* _What you have to do_: Each line below is to be copied exactly; images do not go into the copy.

• • •

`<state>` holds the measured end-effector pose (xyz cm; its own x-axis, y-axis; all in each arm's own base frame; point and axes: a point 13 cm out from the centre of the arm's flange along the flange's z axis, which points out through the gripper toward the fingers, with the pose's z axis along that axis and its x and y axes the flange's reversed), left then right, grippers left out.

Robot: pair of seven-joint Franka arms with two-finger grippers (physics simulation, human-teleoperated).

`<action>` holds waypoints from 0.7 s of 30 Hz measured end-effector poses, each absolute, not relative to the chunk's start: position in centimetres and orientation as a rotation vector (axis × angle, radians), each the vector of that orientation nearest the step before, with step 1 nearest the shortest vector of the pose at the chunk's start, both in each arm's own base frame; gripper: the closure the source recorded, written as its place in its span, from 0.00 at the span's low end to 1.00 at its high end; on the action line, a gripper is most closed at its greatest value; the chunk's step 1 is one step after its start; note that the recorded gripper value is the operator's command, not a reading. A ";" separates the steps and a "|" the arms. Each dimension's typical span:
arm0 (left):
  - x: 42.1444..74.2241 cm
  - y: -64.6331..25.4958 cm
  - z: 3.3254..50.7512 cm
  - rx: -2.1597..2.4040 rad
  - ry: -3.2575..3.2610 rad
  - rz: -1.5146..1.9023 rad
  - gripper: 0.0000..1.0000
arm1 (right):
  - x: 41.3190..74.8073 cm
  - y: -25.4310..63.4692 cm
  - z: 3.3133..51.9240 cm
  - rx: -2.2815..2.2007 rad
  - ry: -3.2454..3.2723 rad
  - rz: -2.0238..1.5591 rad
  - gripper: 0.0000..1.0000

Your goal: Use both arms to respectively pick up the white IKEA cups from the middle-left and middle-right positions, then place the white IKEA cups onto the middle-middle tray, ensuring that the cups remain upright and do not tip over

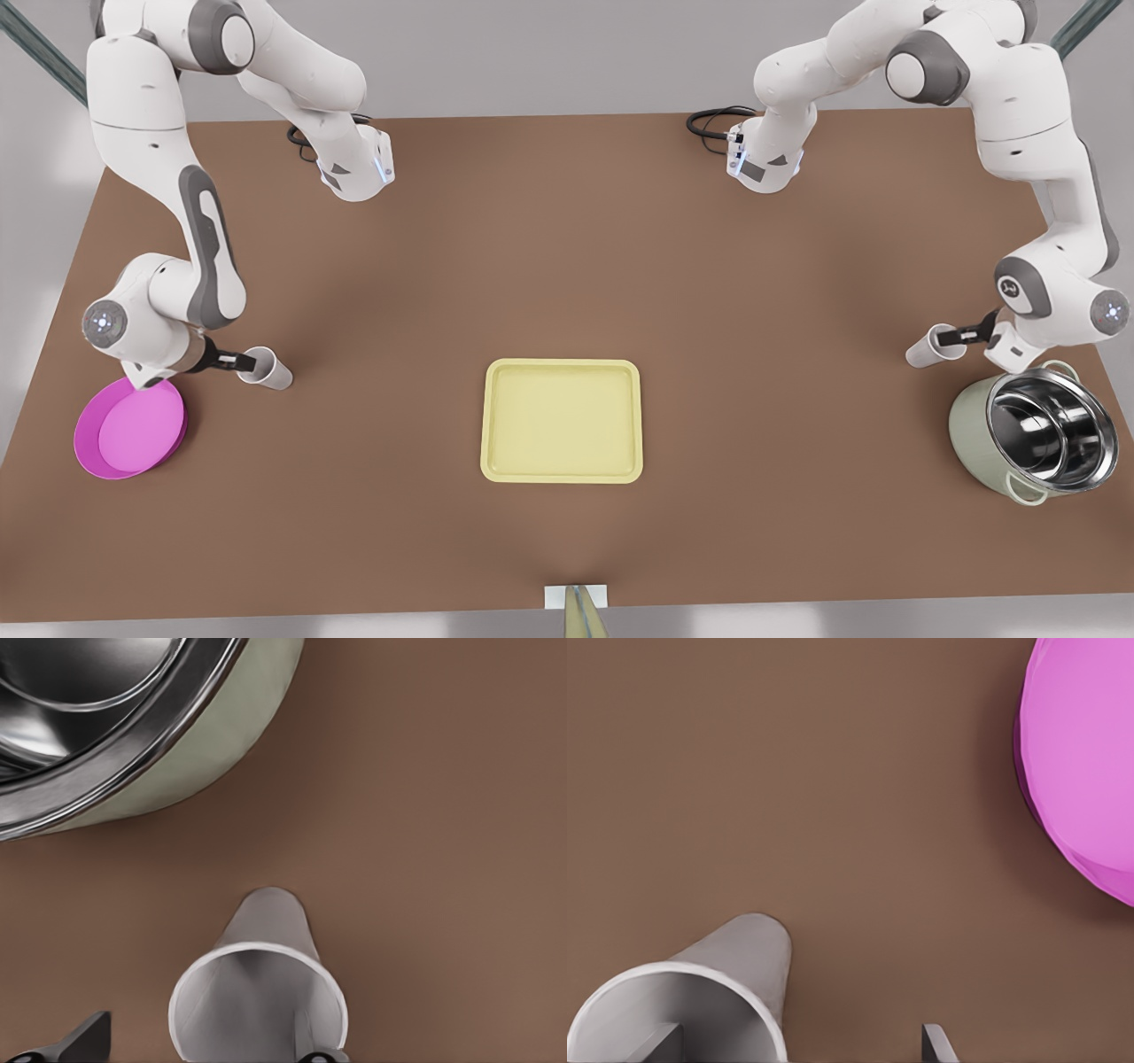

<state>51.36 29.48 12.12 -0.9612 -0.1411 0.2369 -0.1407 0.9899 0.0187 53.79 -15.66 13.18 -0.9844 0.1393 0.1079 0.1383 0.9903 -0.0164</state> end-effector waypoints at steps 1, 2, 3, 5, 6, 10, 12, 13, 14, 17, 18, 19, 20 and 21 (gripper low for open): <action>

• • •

* _Solution_:
`<state>` holds the measured end-effector pose (xyz cm; its own x-axis, y-axis; all in each arm's own base frame; point and axes: a point 13 cm out from the centre of the arm's flange along the flange's z axis, which points out through the gripper toward the fingers, with the pose's z axis along that axis and its x and y axes the flange's reversed), left then right, grippers left out.

Robot: pair of seven-joint Franka arms with two-finger grippers (physics simulation, human-teleoperated).

`<action>` holds waypoints from 0.7 s of 30 Hz measured end-effector poses, each absolute, not relative to the chunk's start: position in centimetres and orientation as a rotation vector (axis × angle, radians), each the vector of that orientation nearest the step before, with step 1 nearest the shortest vector of the pose at the chunk's start, both in each arm's own base frame; gripper: the closure the source recorded, written as its place in its span, from 0.00 at the span's low end to 1.00 at its high end; on the action line, a gripper is most closed at its greatest value; the chunk's step 1 is one step after its start; note that the recorded gripper value is the operator's command, not a reading. A ";" separates the steps and a "|" the arms. Each dimension's typical span:
arm0 (left):
  - x: 42.1444..74.2241 cm
  - y: -64.6331..25.4958 cm
  - z: 3.3254..50.7512 cm
  - rx: -2.1597..2.4040 rad
  - ry: -3.2575..3.2610 rad
  - rz: -1.5146..1.9023 rad
  - gripper: 0.0000..1.0000
arm1 (right):
  - x: 41.3190..74.8073 cm
  - y: -25.4310..63.4692 cm
  - z: 3.3133..51.9240 cm
  - rx: -2.2815..2.2007 rad
  - ry: -3.2454..3.2723 rad
  - rz: -2.0238..1.5591 rad
  - gripper: 0.0000..1.0000

Your goal: Use both arms to respectively pick up the white IKEA cups from the middle-left and middle-right positions, then place the white IKEA cups onto the middle-middle tray, ensuring that the cups remain upright and do not tip over


<state>51.36 29.48 12.12 -0.9612 -0.1411 0.2369 -0.1407 0.9899 0.0187 53.79 -15.66 13.18 -0.9844 0.1393 0.1079 0.1383 0.9903 -0.0164</state> end-effector waypoints at steps 1, 2, 3, 5, 6, 10, 12, 13, 14, 17, 18, 19, 20 and 21 (gripper low for open): <action>

No further output is required, since the answer is complete.